To get an in-depth look at American military activity in the Sahara, I went to Timbuktu, Mali, earlier this year for Vanity Fair, and was embedded with U.S. Special Forces who were there on a mission of several weeks. What I found was a military unit trying hard to change the way the military does business. There were plenty of guns around, and plenty of the kinds of activities you might expect to see in the training of an army, but there was also a very clear attempt to make the U.S. military look more like the Peace Corps. The Special Forces team -- while I was with them -- spent more time caring for sick children and planning how to improve villagers' access to drinking water than it did coaching Malian soldiers at target practice.

It's an intriguing concept, the promotion of a kinder, gentler side of the U.S. military machine. But it's also very much a work in progress. The Special Forces guys thought nothing of rumbling through town in their Humvees, machine guns at the ready. I spoke with several locals who were far from happy about the presence of all that brash American hardware, no matter how many children got inoculated along the way. True, most of Timbuktu's residents seemed pleased that the United States was showing such interest in their home town. But the ones who were upset about it were perhaps the very people the Special Forces guys should have been most concerned about--members of the conservative Wahhabist Islamic community.

I visited the largest Wahhabi mosque in Timbuktu, and quickly found that the anti-American feelings there run deep and may even be exacerbated by the Special Forces presence. My send-off from the mosque was rather ignominious, punctuated by a group of rock-throwing young boys.
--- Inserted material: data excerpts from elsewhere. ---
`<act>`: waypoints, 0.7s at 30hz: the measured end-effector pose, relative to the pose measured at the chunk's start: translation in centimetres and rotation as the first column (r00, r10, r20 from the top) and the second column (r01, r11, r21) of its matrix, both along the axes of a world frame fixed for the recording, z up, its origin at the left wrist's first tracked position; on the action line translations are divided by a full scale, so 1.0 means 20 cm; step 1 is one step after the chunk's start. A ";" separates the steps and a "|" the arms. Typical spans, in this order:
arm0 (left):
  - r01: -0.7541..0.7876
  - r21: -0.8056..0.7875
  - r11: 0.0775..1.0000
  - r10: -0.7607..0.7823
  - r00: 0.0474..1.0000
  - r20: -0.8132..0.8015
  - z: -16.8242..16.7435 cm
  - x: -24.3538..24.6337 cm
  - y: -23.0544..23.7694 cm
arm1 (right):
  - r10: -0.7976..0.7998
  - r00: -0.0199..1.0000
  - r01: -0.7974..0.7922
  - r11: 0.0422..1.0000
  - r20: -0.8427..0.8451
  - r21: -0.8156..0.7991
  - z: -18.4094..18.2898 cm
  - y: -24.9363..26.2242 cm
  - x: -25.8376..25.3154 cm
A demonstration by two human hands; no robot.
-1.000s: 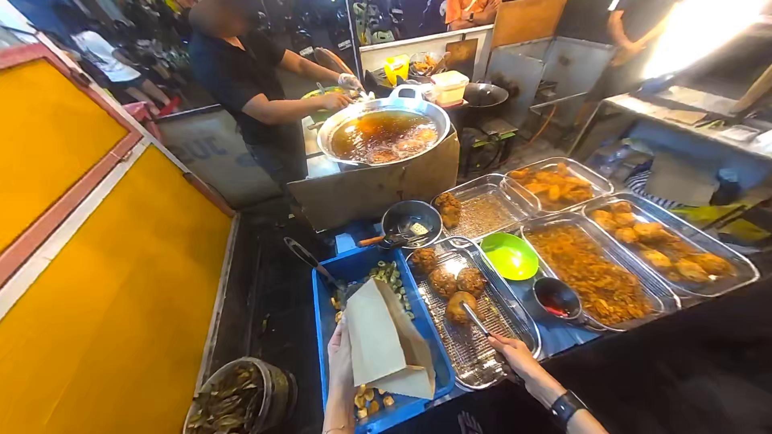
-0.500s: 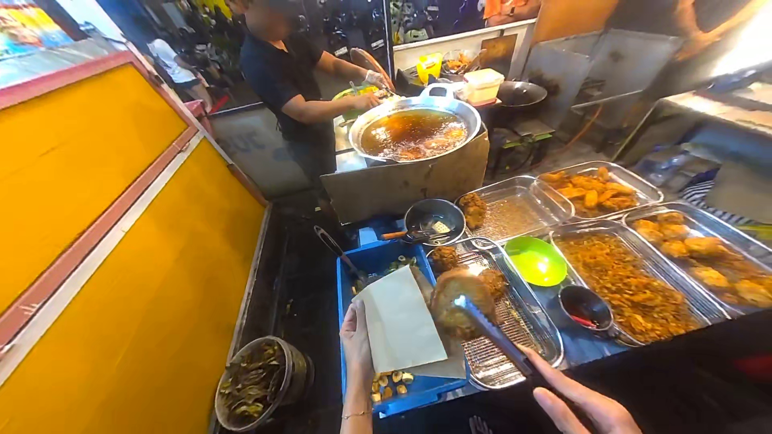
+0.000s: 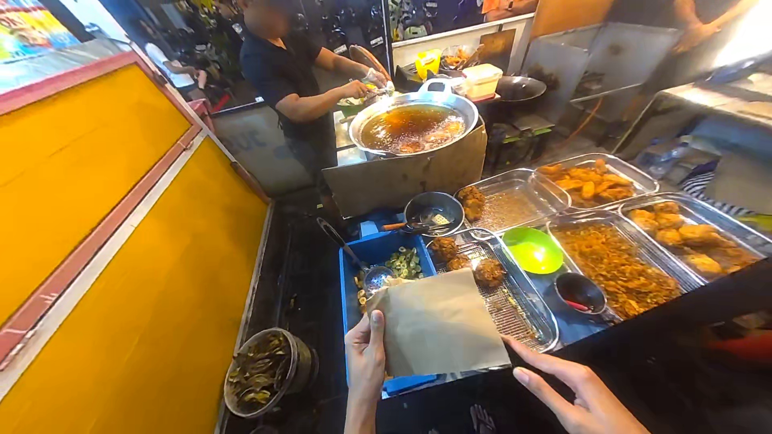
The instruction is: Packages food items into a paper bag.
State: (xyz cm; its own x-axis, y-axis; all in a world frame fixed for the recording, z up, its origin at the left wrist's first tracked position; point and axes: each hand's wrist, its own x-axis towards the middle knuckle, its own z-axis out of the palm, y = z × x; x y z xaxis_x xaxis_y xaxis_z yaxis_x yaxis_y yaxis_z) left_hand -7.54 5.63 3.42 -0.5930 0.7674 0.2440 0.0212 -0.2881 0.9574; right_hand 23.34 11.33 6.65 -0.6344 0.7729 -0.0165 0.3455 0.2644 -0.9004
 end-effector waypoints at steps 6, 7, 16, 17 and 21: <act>0.175 -0.064 0.983 -0.182 0.972 -0.147 0.06 0.00 -0.04 | 0.194 0.980 -0.193 0.981 -0.033 0.029 0.02 0.04 -0.01; 0.188 -0.061 0.980 -0.196 0.965 -0.177 0.08 0.01 -0.06 | 0.167 0.985 -0.166 0.985 -0.034 0.044 0.01 0.05 -0.01; 0.158 -0.089 0.983 -0.173 0.964 -0.201 0.14 0.05 -0.17 | 0.119 0.987 -0.132 0.984 -0.108 -0.122 0.06 0.03 0.01; 0.158 -0.087 0.984 -0.173 0.963 -0.207 0.14 0.06 -0.18 | 0.081 0.990 -0.102 0.978 -0.119 -0.182 0.05 0.04 0.01; 0.085 -0.092 0.992 -0.098 0.984 -0.149 0.10 0.06 -0.13 | 0.137 0.988 -0.148 0.972 0.073 0.181 0.09 0.04 0.02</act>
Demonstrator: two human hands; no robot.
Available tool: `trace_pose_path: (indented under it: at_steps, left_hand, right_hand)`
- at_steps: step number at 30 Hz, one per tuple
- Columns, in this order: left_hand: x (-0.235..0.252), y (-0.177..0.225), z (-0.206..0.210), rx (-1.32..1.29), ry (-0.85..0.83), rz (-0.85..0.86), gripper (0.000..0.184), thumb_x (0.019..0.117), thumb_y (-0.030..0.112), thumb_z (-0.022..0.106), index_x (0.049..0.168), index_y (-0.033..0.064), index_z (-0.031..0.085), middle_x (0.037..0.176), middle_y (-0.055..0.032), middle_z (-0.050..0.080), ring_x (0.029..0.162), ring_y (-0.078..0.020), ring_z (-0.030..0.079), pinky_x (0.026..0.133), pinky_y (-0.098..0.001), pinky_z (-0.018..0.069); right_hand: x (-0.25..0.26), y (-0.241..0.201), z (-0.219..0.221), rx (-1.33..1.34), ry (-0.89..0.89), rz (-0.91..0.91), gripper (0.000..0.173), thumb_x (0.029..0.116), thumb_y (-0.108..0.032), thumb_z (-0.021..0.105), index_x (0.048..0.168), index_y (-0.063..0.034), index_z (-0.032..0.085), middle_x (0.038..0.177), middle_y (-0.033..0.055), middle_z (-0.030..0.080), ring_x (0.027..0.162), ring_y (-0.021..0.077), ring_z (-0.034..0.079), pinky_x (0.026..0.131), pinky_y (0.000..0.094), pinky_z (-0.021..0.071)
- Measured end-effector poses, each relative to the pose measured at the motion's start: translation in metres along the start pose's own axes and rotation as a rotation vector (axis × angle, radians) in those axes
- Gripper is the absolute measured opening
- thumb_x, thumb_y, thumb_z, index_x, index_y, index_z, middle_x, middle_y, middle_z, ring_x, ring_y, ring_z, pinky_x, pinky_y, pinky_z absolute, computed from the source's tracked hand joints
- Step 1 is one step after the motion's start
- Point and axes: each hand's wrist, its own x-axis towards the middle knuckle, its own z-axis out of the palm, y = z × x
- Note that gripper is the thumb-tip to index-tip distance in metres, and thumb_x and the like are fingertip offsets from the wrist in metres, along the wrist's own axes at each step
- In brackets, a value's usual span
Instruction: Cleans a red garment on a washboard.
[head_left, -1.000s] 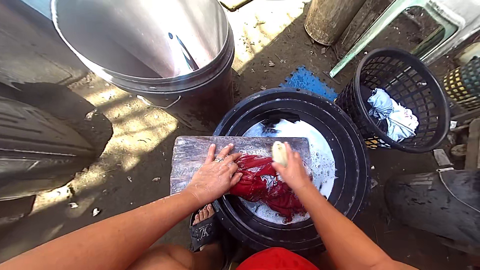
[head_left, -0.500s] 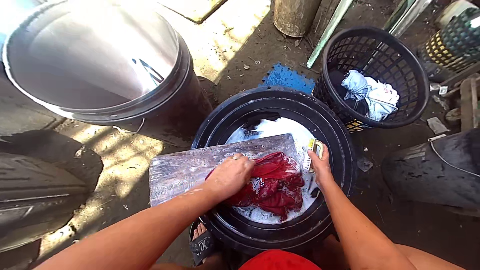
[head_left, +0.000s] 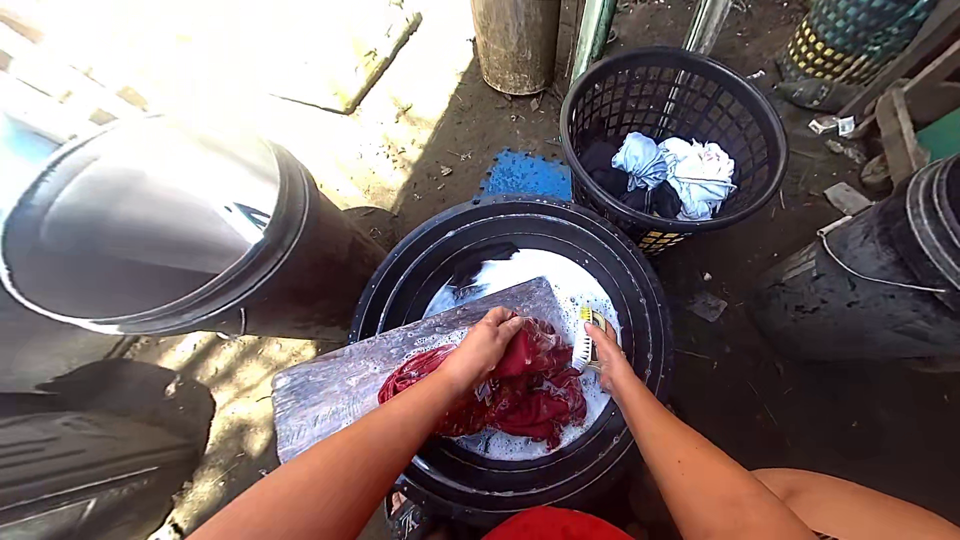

The Pentagon plans to have AFRICOM, its newest regional military command, up and running in Africa by September 2008. With the United States thus on the verge of a major increase in attention paid to the continent, and with the familiar linked interests of national security and oil at the top of the priorities list, now is the time to think about exactly how we should, and shouldn't, be trying to make new friends.